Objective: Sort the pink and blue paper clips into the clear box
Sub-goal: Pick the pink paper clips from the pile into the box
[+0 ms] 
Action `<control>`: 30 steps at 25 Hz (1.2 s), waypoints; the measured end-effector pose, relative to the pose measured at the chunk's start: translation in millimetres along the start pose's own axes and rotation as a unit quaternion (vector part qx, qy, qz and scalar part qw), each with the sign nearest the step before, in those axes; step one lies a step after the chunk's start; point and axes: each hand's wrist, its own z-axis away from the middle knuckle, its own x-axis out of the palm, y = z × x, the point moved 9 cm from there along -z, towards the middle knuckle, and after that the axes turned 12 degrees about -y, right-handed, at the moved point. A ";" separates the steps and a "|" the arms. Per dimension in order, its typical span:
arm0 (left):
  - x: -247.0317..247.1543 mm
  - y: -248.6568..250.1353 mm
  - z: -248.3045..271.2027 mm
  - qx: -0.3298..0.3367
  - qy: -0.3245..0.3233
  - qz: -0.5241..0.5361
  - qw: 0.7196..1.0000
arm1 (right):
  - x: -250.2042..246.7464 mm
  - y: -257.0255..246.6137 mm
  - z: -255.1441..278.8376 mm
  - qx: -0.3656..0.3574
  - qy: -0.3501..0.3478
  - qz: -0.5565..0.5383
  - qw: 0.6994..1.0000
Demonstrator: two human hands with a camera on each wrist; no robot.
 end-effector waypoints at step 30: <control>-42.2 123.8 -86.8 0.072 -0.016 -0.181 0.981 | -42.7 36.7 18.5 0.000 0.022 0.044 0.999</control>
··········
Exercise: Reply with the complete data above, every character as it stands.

Solution to the problem:
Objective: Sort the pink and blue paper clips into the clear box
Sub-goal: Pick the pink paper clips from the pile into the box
[+0 ms] 
Action `<control>`: 30 steps at 25 Hz (1.2 s), waypoints; the measured end-effector pose, relative to the pose measured at the chunk's start: translation in millimetres along the start pose's own axes and rotation as a unit quaternion (vector part qx, qy, qz and scalar part qw), each with the sign nearest the step before, in those axes; step one lies a step after the chunk's start; point and axes: each hand's wrist, its own z-axis away from the middle knuckle, its own x-axis out of the palm, y = z × x, the point moved 9 cm from there along -z, towards the middle knuckle, and after that the axes turned 12 degrees about -y, right-handed, at the moved point. A ";" separates the steps and a "|" the arms. Per dimension in order, its typical span:
arm0 (left):
  - x: -247.0317..247.1543 mm
  - y: -248.6568..250.1353 mm
  - z: -248.3045..271.2027 mm
  - qx: -0.3298..0.3367
  - qy: -0.3245..0.3233
  - qz: -0.5241..0.5361
  - qw: 0.7196..1.0000
arm1 (right):
  - x: -250.2042..246.7464 mm
  - y: -257.0255..246.6137 mm
  - z: -255.1441..278.8376 mm
  - qx: -0.3656..0.3574
  - qy: -0.3501..0.3478
  - qz: -0.5565..0.5383
  - qw: 0.6994..1.0000
Demonstrator: two human hands with a camera on each wrist; no robot.
 end-effector waypoints at step 30: <control>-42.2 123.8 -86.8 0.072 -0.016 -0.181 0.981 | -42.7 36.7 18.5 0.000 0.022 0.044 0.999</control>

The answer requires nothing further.